Paréntesis de tiempo, por lo tanto, durante el que los señores de la casa (la madre de la criatura, el padre y el patriarca de la familia) duermen la siesta o juegan un solitario. Son indianos, han emigrado a Cuba, han prosperado y disfrutan, a su regreso, de todo lo que les proporciona su riqueza: el privilegio del ocio, el placer de un habano, el coche lujoso en cuyo interior el juego de dos niñas ricas con dos niños pobres escenifica ya -tan temprano- la diferencia de clases. Es éste un itinerario largo y complejo, ejemplarmente condensado por Erice en la modélica síntesis de tan sólo cinco planos: el agua que cae sobre la jofaina (el viaje), las dos fotos de la tienda cubana (fuente de la prosperidad), el padre dormido con el puro encendido (disfrutando de su condición social) y la matrícula del coche (símbolo externo de sus propiedades). Viaje de ida y vuelta en el tiempo y en lo social, imágenes que filman el discurrir del presente y que, simultáneamente, explican ese mismo presente hablándonos del pasado sin necesidad de recurrir al artificio narrativo del flashback.

Paréntesis de tiempo que late al compás de los ritmos del trabajo y de la vida: los que marcan la aguja de la máquina de coser, las manos que amasan la harina, el martillo que afila la guadaña, el péndulo del reloj, la siega del trigo, el columpio de la niña, la gota de agua, la cuerda que trenza un soldado mutilado. Rima poética que organiza el tiempo interior de la existencia, pero también el tiempo conformado por el relato.
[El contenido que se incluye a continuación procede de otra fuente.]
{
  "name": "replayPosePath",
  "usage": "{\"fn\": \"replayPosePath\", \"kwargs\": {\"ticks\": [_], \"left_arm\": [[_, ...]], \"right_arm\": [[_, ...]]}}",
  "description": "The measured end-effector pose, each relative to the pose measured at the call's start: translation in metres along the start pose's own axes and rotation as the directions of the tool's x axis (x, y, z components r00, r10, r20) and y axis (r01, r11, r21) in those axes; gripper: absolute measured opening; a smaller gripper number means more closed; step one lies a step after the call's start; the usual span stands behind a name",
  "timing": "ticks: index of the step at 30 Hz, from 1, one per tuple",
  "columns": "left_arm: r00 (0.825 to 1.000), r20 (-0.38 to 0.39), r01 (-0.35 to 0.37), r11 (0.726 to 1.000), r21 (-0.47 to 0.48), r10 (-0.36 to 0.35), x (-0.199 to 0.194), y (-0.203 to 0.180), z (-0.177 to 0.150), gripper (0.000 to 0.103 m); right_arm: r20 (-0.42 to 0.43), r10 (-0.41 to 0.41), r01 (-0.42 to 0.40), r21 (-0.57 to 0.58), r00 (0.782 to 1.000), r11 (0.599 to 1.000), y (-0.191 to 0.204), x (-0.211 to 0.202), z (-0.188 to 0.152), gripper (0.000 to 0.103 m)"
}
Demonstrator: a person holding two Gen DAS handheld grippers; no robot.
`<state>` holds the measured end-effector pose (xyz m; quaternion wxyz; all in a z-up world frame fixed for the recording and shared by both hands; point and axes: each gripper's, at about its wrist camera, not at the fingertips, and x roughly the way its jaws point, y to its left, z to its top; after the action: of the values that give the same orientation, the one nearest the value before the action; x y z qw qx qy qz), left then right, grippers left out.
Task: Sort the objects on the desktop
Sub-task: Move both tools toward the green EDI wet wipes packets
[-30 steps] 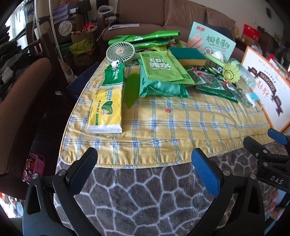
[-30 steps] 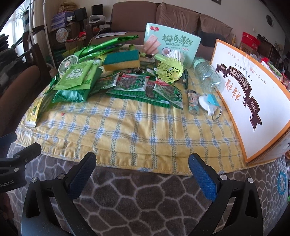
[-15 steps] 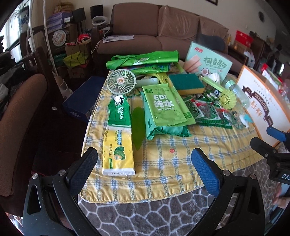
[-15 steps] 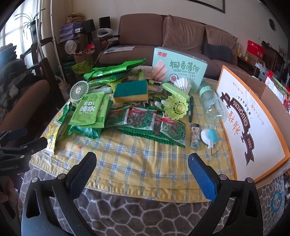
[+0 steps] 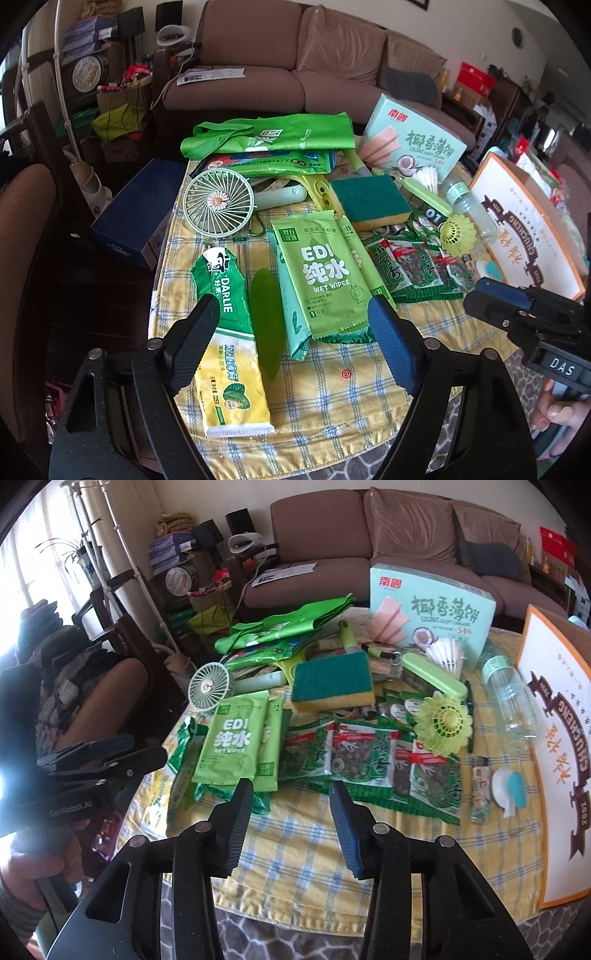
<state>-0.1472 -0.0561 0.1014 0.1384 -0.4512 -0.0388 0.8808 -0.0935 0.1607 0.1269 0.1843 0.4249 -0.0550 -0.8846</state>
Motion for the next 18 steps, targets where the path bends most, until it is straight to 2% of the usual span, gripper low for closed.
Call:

Ritmos estrechamente pegados a la tierra, que muestran una y otra vez los pies de quienes la trabajan, la viven y la sufren: los que mueven la máquina de coser, los de la niña sobre el columpio, los de las criadas que limpian los zapatos de los señores, la única pierna que le queda al soldado, los piececillos del niño besados por la comadrona en un gesto que parece lavar, para un ser que renace a la vida, las culpas del mundo.

Paréntesis de tiempo que empieza a cerrarse, finalmente, cuando el bebé abre los ojos y su primera mirada sobre el mundo se despliega al son de una emocionante nana (extraída del cancionero popular asturiano, y recopilada en su día por Federico García Lorca) para enlazar -por corte directo- con una sábana blanca que cubre la totalidad de la pantalla y detrás de la cual se mueve una sombra humana. Mirada primigenia que tropieza así, de inmediato, con la imagen metafórica del cine dentro de una operación, apenas subrayada por el cineasta, que formula en términos poéticos "ese instante privilegiado donde las cosas suceden por vez primera, turbación original de los sentidos a través de la cual cierta belleza del mundo se revela", recogiendo aquí las mismas palabras con la que el propio Víctor Erice evocó, en cierta ocasión, la experiencia iniciática de unos niños al sumergirse en la magia del cinematógrafo.

Mirada que anuncia el alba de la vida y que viene a insertarse en el herido y complejo mundo real. Un mundo que presta a las imágenes de Alumbramiento los trozos de espacio y de tiempo que la cámara de Víctor Erice arranca -literalmente- a una realidad que la película captura y formaliza con los rasgos de este hermoso poema. Nos encontramos así frente a una obra de reducido tamaño, pero de resonante alcance, capaz de condensar, dentro de ciento treinta bressonianos planos fijos (que remiten explícitamente al cine de los orígenes), dentro de diez apretados minutos (en cuya textura carnal resuena el eco de Pasolini), dentro de una lacónica síntesis de imágenes primordiales (bajo cuyo latir lírico emerge la huella de Murnau), dentro de una fructífera convivencia de lo real y lo ficcional (sobre cuyo ensamblaje sensorial palpita la herencia de Renoir), todo el latido del mundo.

Post-escritum:
El último plano de Alumbramiento muestra un periódico sobre el que se extiende la huella del agua y en el que se vislumbra su fecha: 28 de junio de 1940. Una noticia, firmada por Manuel Aznar (abuelo de José María Aznar), ensalza con hueca retórica la presencia de los nazis en el puente de Hendaya. Dos días después, es decir, el 30 de junio de ese mismo mes, nacía en la localidad de Carranza (provincia de Vizcaya) un niño, nieto de indianos, llamado Víctor Erice Aras.